Ausgangpunkt der Themenwahl für diesen Schwerpunkt war der Diskurs um die nicht-invasiven Pränataltests (NIPT), an dem sich das GeN seit etwa einem Jahrzehnt immer wieder kritisch beteiligt.(1) Die öffentliche Diskussion um diese vorgeburtlichen Bluttests fokussiert sich klar auf die Trisomien 13, 18 und 21. Deren gleichzeitige Suche nach zahlenmäßigen Abweichungen der sog. Geschlechtschromosomen, wie z.B. dem Turner-Syndrom (45 XO), findet hingegen kaum öffentliche Beachtung.

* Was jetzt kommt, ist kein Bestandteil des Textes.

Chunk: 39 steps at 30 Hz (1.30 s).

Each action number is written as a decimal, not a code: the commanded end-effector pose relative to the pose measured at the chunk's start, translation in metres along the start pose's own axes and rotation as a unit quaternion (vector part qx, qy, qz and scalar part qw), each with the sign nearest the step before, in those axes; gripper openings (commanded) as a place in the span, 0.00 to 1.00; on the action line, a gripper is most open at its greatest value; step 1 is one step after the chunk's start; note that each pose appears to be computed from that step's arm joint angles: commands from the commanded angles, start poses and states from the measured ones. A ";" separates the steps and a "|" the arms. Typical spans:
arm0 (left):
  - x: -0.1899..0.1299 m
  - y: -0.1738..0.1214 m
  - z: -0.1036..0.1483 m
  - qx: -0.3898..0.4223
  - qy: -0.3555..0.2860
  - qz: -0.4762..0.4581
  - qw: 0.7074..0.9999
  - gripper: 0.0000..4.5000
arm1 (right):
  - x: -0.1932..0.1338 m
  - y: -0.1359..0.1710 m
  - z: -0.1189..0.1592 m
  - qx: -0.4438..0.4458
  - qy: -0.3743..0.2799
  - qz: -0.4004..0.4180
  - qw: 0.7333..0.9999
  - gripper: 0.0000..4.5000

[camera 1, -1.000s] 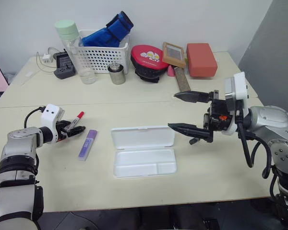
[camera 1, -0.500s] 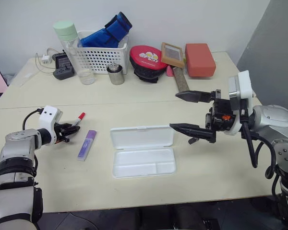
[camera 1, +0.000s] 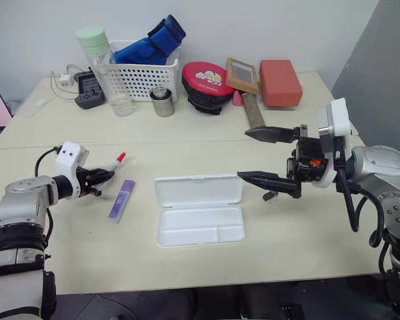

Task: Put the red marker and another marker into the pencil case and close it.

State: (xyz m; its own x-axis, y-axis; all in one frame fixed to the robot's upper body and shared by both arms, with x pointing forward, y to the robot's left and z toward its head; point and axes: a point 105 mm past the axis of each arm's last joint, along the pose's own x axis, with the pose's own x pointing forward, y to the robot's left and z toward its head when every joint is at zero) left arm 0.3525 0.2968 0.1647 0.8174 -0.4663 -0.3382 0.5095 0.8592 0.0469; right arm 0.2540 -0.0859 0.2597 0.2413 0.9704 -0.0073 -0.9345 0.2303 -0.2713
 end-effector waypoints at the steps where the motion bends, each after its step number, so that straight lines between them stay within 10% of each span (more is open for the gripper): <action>1: -0.018 -0.054 0.072 0.068 -0.087 -0.112 0.988 0.09 | -0.013 -0.002 0.014 -0.027 -0.010 -0.013 0.999 1.00; 14: -0.020 -0.205 0.052 0.146 -0.004 -0.404 0.903 0.09 | -0.036 -0.005 0.022 -0.038 -0.008 -0.062 0.997 1.00; 29: 0.021 -0.210 -0.027 0.241 0.114 -0.382 0.885 0.09 | -0.038 0.023 -0.013 0.000 0.075 -0.017 0.997 1.00; 39: 0.037 -0.207 -0.020 0.286 0.098 -0.382 0.873 0.09 | -0.037 0.024 -0.011 -0.002 0.068 -0.029 0.997 1.00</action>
State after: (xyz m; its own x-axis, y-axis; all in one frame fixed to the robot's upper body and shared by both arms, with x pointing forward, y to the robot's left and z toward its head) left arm 0.2695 0.1033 0.1213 0.1424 -0.7809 -0.6082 0.9881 0.0759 0.1339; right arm 0.2307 -0.1186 0.2339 0.3274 0.9339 -0.1435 -0.9285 0.2898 -0.2321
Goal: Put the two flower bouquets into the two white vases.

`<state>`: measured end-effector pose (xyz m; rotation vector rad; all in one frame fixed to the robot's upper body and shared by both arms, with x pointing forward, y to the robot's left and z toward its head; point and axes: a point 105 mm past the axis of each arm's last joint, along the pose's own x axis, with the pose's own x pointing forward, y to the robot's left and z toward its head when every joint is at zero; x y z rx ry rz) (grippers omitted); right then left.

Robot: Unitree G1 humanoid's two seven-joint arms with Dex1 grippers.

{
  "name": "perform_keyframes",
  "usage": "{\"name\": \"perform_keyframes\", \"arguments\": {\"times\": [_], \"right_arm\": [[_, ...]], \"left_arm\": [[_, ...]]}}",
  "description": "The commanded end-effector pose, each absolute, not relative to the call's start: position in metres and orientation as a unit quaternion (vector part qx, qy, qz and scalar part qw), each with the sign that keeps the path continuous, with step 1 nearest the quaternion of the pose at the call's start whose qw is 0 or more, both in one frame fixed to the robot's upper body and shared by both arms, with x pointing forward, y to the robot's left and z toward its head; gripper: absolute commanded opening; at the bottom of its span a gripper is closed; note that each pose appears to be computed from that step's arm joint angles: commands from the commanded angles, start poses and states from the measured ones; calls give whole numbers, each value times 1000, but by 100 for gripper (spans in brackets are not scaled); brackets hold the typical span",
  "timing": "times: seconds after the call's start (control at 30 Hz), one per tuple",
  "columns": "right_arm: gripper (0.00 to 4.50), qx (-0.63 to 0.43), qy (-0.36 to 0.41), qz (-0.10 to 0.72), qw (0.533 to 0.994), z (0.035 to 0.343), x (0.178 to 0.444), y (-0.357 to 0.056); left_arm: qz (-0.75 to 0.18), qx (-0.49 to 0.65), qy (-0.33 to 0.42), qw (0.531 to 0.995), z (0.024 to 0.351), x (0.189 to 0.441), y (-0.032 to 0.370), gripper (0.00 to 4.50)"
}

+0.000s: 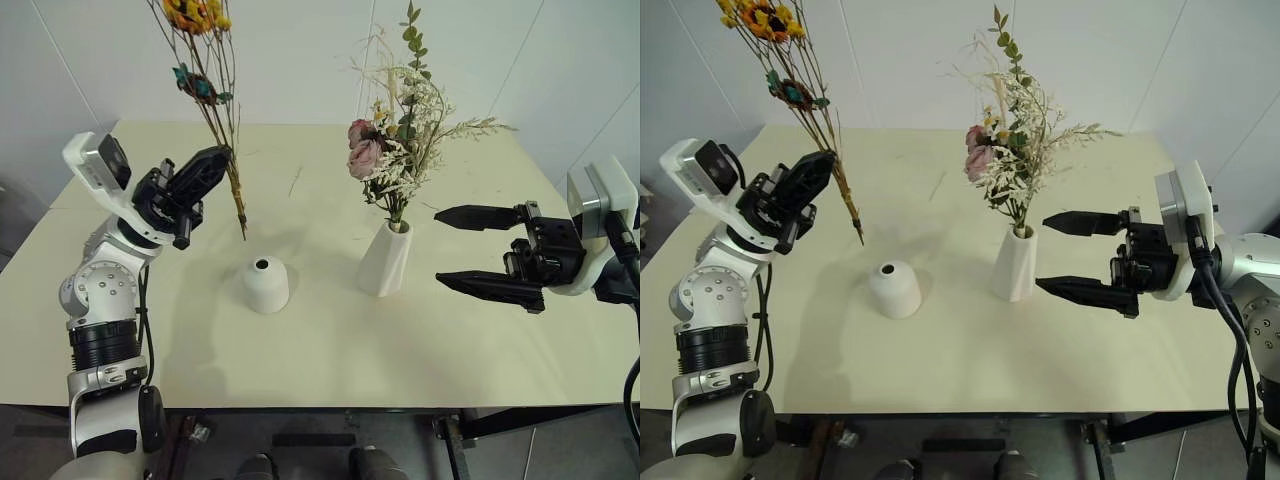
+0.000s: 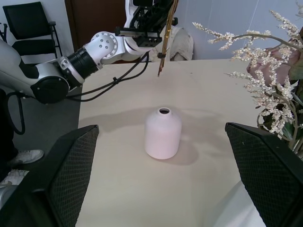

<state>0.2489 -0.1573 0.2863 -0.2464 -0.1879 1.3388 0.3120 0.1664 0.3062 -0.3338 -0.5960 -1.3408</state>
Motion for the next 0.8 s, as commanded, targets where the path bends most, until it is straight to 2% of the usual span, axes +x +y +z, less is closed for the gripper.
{"name": "perform_keyframes", "arguments": {"times": [0.03,0.37,0.8], "right_arm": [[450,-136,-109,609,774,295,243,-158],[450,-136,-107,601,780,292,242,-158],[450,-126,-101,614,772,289,235,-155]], "left_arm": [[-616,-144,-265,728,301,310,163,3],[-582,-168,-252,755,274,330,171,3],[-589,-163,-241,754,263,339,164,3]]}}
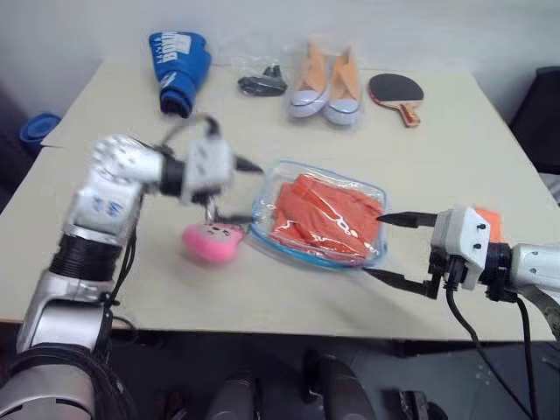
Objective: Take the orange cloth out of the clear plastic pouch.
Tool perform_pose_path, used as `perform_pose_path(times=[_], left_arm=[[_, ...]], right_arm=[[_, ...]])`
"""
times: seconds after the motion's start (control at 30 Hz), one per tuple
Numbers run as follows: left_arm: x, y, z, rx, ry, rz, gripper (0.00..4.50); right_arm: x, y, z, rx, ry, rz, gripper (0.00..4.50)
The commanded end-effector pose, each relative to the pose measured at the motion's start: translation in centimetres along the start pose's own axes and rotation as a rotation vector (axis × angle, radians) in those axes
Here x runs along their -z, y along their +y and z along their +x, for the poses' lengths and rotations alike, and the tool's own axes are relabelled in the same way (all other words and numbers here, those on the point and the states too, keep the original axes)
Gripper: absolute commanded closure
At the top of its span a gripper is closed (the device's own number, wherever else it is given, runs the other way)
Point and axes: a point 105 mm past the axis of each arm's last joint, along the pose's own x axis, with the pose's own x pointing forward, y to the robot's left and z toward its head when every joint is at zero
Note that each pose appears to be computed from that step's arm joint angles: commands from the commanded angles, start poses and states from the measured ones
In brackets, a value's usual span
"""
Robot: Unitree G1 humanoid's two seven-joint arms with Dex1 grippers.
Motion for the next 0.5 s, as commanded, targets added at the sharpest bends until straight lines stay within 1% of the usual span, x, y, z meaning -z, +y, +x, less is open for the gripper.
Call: perform_pose_path(times=[0.03,0.2,0.37,0.47,0.5], left_arm=[[1.1,0.3,-0.1,0.013,0.08,0.174,0.04],[1.5,0.7,0.9,-0.003,0.063,0.218,0.04],[1.0,1.1,2.2,-0.073,-0.011,0.179,0.04],[1.4,0.8,2.5,-0.07,-0.006,0.187,0.04],[1.4,0.9,2.5,-0.079,-0.012,0.176,0.21]], right_arm=[[-1.6,0.8,-0.3,-0.006,-0.035,-0.005,0.0],[-1.5,1.8,-0.4,0.005,-0.03,0.031,0.0],[-1.3,2.3,-0.1,0.03,-0.032,0.05,0.0],[-1.0,2.4,0.0,0.036,-0.023,0.05,0.0],[-0.9,2.4,0.0,0.038,-0.018,0.05,0.0]])
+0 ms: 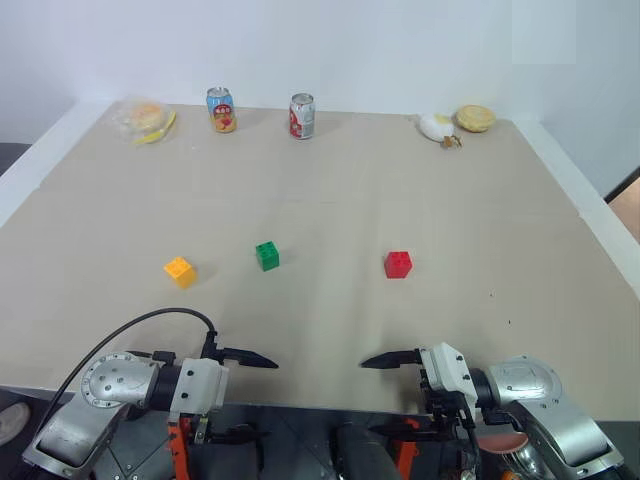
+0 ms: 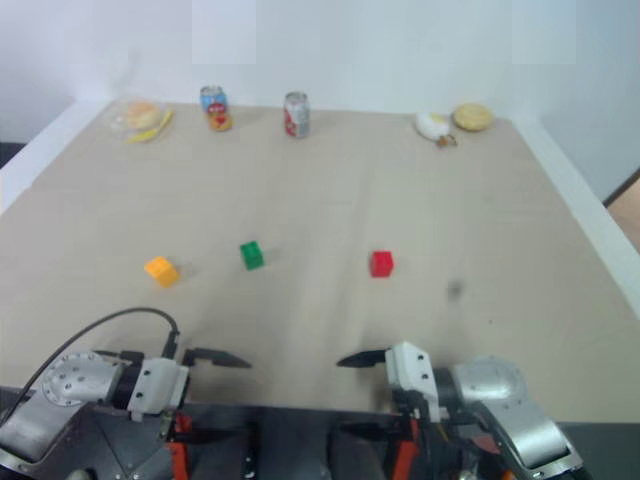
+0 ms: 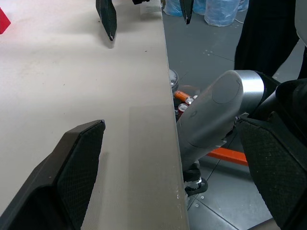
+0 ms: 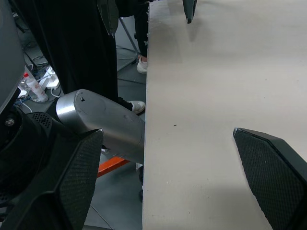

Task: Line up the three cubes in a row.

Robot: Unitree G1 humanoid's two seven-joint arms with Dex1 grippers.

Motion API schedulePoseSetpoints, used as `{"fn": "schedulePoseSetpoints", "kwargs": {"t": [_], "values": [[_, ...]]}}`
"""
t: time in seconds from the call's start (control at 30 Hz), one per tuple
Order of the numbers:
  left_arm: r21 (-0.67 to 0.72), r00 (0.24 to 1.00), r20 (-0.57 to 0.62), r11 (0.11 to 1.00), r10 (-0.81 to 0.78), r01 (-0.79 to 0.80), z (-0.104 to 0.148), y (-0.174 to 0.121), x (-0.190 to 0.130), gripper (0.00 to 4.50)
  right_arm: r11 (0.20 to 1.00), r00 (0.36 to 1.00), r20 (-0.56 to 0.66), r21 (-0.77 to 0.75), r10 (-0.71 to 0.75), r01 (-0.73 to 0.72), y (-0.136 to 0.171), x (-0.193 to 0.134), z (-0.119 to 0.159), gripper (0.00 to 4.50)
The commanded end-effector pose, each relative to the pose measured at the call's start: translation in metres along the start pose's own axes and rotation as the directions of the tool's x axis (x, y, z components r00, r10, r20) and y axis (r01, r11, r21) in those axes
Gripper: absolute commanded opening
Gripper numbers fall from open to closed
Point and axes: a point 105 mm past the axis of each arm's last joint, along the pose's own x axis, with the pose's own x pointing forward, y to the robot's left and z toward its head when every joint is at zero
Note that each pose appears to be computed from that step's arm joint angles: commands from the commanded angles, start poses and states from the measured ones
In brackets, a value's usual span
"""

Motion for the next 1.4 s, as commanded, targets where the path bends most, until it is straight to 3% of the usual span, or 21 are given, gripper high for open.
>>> {"fn": "schedulePoseSetpoints", "kwargs": {"t": [0.03, 0.43, 0.7, 0.83, 0.97, 1.07, 1.17, 1.23, 1.3, 1.4], "values": [[0.036, 0.999, 0.020, 0.999, -0.026, 0.026, 0.003, -0.004, 0.000, 4.47, 0.999, 1.000, 0.010, -0.038, 0.014, -0.014, 0.002, 0.000, 0.003, 4.50], [0.032, 0.996, 0.051, 0.997, -0.068, 0.066, 0.001, -0.009, -0.003, 4.47, 0.999, 0.999, 0.044, -0.033, 0.003, -0.001, 0.000, 0.002, 0.009, 4.50], [0.018, 0.994, 0.106, 0.999, -0.040, 0.038, 0.020, 0.006, -0.009, 4.47, 0.998, 0.994, 0.086, -0.013, -0.060, 0.061, 0.000, 0.003, 0.017, 4.50], [-0.098, 0.978, 0.190, 0.993, 0.083, -0.066, 0.045, 0.037, -0.021, 4.47, 0.972, 0.951, 0.201, 0.049, -0.234, 0.229, -0.024, -0.013, 0.046, 4.50], [-0.181, 0.917, 0.286, 0.956, 0.277, -0.233, 0.075, 0.087, -0.023, 4.47, 0.849, 0.802, 0.281, 0.122, -0.527, 0.514, -0.072, -0.030, 0.072, 4.50], [-0.162, 0.874, 0.314, 0.928, 0.372, -0.336, 0.083, 0.110, -0.012, 4.47, 0.593, 0.535, 0.276, 0.211, -0.799, 0.777, -0.118, -0.050, 0.082, 4.50], [-0.177, 0.843, 0.330, 0.905, 0.425, -0.387, 0.084, 0.119, 0.001, 4.47, 0.334, 0.286, 0.209, 0.258, -0.935, 0.906, -0.138, -0.067, 0.081, 4.50], [-0.195, 0.826, 0.339, 0.892, 0.451, -0.407, 0.083, 0.123, 0.010, 4.47, 0.202, 0.168, 0.139, 0.287, -0.976, 0.936, -0.143, -0.070, 0.076, 4.50], [-0.199, 0.815, 0.337, 0.881, 0.472, -0.429, 0.080, 0.126, 0.016, 4.47, 0.121, 0.099, 0.084, 0.323, -0.992, 0.939, -0.146, -0.069, 0.070, 4.50], [-0.220, 0.793, 0.334, 0.860, 0.510, -0.460, 0.077, 0.134, 0.020, 4.47, 0.066, 0.064, 0.019, 0.359, -0.998, 0.931, -0.149, -0.060, 0.065, 4.50]]}}
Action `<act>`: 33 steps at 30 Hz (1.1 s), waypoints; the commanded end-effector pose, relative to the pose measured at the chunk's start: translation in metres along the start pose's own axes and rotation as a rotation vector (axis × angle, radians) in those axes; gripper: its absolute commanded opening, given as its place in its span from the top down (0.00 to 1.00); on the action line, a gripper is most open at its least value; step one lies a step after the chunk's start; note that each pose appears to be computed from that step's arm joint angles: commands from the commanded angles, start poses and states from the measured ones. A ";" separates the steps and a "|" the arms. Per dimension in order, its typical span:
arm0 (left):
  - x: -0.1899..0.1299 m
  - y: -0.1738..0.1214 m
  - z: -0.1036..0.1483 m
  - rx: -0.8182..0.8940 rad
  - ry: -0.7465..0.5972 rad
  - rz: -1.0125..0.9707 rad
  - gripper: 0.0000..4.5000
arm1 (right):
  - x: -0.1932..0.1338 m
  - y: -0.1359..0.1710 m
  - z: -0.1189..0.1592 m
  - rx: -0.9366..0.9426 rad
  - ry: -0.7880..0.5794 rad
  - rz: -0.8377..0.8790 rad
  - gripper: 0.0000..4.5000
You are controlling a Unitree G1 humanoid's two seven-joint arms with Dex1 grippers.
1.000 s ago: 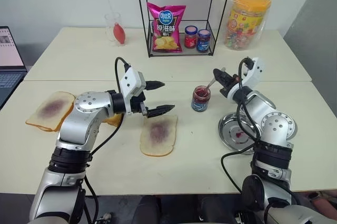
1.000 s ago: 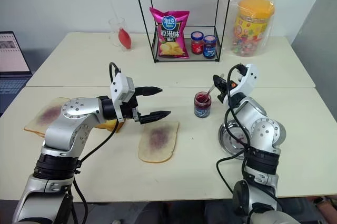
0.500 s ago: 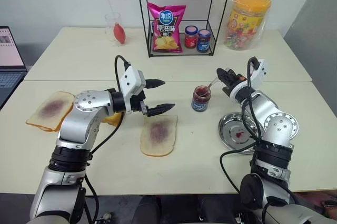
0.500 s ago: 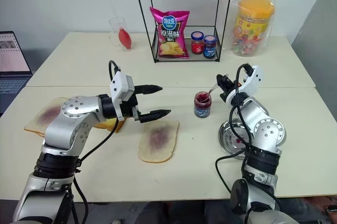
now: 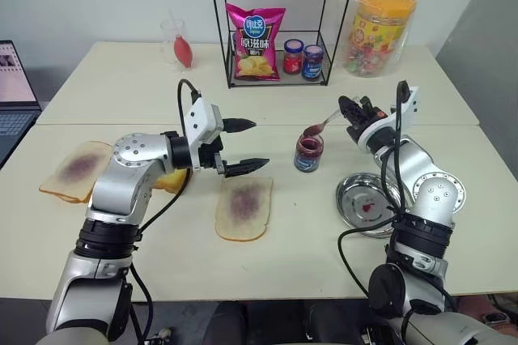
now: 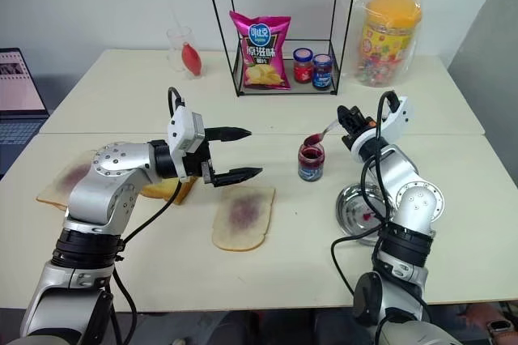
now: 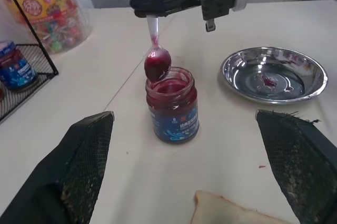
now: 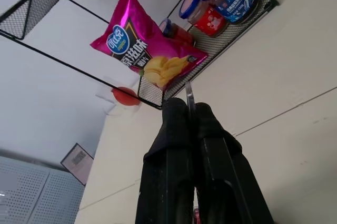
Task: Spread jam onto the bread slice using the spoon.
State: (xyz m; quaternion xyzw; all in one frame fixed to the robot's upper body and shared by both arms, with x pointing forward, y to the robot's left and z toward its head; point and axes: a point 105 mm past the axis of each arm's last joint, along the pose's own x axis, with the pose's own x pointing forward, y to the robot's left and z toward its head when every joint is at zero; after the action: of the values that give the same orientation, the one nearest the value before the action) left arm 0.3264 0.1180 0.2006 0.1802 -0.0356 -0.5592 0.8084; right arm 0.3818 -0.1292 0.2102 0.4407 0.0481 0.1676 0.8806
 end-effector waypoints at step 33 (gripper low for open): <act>-0.117 -0.080 -0.048 -0.149 0.303 -0.043 0.00 | -0.017 0.075 -0.193 -0.466 0.484 0.669 0.98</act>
State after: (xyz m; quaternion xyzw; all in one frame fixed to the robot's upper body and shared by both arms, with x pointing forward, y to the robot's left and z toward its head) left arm 0.2228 0.2144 0.1350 0.1923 0.1540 -0.5503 0.7978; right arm 0.3066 0.0483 0.1445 0.1824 0.0987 0.5275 0.8239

Das Geschlecht gilt in unserer Gesellschaft als eine zentrale, identitätsstiftende, soziale Kategorie, der sich Menschen zuordnen und zugeordnet werden. In unserer Arbeit zu Pränataldiagnostik und Reproduktionstechnologien stoßen wir immer wieder auf komplexe Fragen und scheinbare Widersprüche. Auf der einen Seite zeigen sich „fortschrittliche“ Entwicklungen und der Einsatz neuer Verfahren in der Reproduktionsmedizin, auf der anderen Seite gibt es eine Aufrechterhaltung heteronormativer Vorstellungen von Familie sowie binärer Geschlechternormen. Wir wollen einigen, oft wenig beachteten Perspektiven in diesem Schwerpunkt Raum geben. Dafür gehen wir einer Auswahl von Fragen und Forderungen rund um die Verschränkungen von Schwangerschaft und Geschlecht nach.

Im Kontext von Reproduktion wird die Bedeutung von sex (biologischem Geschlecht) und gender (sozialem Geschlecht) besonders sichtbar: Eine Schwangerschaft gilt als natürlicher Ausdruck von Weiblichkeit. Was bedeutet dieses normative Bild einerseits für Frauen, die nicht schwanger werden können und andererseits für schwangere Personen, die keine Frauen sind?

Auch das Geschlecht eines Fötus spielt im Umgang mit Schwangerschaft eindeutig eine wichtige Rolle. Nach aktuellen Studienergebnissen der Soziologin Eva Sänger begründet der Ausspruch Es ist ein Junge oder Es ist ein Mädchen „die Anerkennung als geschlechtlich differenziertes Mitglied der Gesellschaft.“(2) Die geschlechtliche Betrachtung und Einordnung am Lebensanfang hat sich mit der Etablierung und Weiterentwicklung pränataler Ultraschalluntersuchungen längst in den Zeitraum vor der Geburt verschoben. Bei Sorge um Fehlinterpretationen auf dem Ultraschallbildschirm oder einfach als „netten Nebenbefund“ eines NIPT zur Bestimmung der Wahrscheinlichkeit für das Vorliegen einer autosomalen Trisomie, bieten nun die vorgeburtlichen Bluttests eine „sichere“ Bestimmung des fetalen Geschlechts: Für einen kleinen Aufpreis können werdende Eltern die Untersuchung der X- und Y-Chromosomen hinzubuchen. Lässt sich das Geschlecht medizinisch einmal nicht „eindeutig“ – also weder männlich noch weiblich – definieren, gilt dies als unnormal.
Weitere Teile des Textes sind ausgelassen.